Pour dénoncer la dégradation du système de santé français dans tous les maillons qui la constituent : du médecin libéral aux sapeurs-pompiers qui font partie de la chaîne du secours et de la prise en charge des patients, la partie hospitalière et maison de retraite, où les aides-soignantes ne peuvent pas faire leur travail correctement par manque de personnel. C’est tout le système de santé qu’il faut revoir. On appelle l’ensemble du système de santé à rejoindre la grève des urgences.

Les sapeurs-pompiers solidaires

Les pompiers du SDIS 54  se joindront aux urgentistes, ce jeudi 26 septembre 2019 devant l’Agence régionale de santé (ARS), pour témoigner leur solidarité avec ceux qui portent secours et assistance aux personnes.

Valentin Martet : « nous aimons notre travail  » (DR)

 Ils sont en grève depuis le mois de juin 2019 même s’ils assurent malgré tout la continuité du service public.
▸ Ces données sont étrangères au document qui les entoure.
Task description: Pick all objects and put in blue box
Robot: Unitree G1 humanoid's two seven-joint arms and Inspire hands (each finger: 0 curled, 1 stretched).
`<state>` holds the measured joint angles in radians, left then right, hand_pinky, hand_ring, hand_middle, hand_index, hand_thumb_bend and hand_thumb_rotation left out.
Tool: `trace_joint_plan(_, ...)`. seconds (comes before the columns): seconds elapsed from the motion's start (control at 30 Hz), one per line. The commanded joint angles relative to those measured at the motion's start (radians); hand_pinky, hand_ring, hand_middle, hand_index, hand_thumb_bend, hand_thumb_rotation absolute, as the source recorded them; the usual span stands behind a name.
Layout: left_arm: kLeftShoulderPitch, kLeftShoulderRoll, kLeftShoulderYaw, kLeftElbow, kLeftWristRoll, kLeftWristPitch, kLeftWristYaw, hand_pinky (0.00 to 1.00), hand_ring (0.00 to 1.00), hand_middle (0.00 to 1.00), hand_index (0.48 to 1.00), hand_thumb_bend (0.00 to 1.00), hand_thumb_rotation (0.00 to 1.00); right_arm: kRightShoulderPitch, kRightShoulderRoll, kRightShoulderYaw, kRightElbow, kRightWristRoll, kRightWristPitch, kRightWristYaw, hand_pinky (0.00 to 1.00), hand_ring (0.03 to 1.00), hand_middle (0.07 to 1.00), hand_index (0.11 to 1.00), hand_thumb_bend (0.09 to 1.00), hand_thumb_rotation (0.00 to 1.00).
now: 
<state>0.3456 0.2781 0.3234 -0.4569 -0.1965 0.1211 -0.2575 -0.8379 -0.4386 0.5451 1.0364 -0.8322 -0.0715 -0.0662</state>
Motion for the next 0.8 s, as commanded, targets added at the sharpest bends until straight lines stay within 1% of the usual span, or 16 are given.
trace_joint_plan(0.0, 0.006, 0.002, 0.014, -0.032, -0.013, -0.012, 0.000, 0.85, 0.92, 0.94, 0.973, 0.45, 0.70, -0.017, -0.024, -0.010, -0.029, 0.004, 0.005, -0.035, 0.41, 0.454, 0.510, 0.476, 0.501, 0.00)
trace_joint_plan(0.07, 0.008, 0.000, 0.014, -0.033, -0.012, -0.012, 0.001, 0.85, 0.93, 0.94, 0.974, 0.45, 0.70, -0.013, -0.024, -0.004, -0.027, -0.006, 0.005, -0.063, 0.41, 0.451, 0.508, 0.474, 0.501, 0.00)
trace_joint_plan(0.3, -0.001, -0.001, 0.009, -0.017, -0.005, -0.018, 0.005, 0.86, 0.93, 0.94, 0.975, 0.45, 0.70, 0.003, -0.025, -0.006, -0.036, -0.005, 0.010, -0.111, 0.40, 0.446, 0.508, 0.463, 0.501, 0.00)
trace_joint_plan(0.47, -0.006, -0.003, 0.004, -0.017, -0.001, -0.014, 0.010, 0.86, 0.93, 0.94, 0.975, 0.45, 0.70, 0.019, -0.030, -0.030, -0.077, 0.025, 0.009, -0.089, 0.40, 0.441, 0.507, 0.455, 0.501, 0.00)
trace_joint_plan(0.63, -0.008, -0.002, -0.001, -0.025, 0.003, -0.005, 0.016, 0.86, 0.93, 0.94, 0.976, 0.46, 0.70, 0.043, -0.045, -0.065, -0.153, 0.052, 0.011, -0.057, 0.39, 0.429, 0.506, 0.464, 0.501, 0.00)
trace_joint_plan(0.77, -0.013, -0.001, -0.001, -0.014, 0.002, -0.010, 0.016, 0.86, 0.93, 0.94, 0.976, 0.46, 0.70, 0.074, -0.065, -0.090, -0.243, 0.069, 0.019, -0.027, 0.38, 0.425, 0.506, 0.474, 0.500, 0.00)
Les sapeurs-pompiers de Meurthe-et-Moselle, comme leurs collègues de toute la France, dénoncent la baisse drastique des effectifs (ils sont 280.000 en France) alors que le nombre d’interventions ne cesse d’augmenter. Deux chiffres. En 2.000, les pompiers effectuaient environ 35.000 interventions par an sur tout le territoire national. En 2018, 50.000 ! Essentiellement pour des secours à personne (SAP). « On aime notre métier, on veut juste le faire correctement » affirment-ils. Ce n’est pas sans raison qu’ils se sentent un peu négligés par les pouvoirs publics. D’autant que d’autres revendications ne sont pas prises en compte comme la revalorisation de la prime de feu (sapeur-pompier n’est pas reconnu comme un métier à risque !) ou la reconnaissance de maladie professionnelle (l’inhalation de particules fines sur les incendies).

Un projet mal venu

Banderole sur la façade de la caseerne Nancy-Joffre (DR)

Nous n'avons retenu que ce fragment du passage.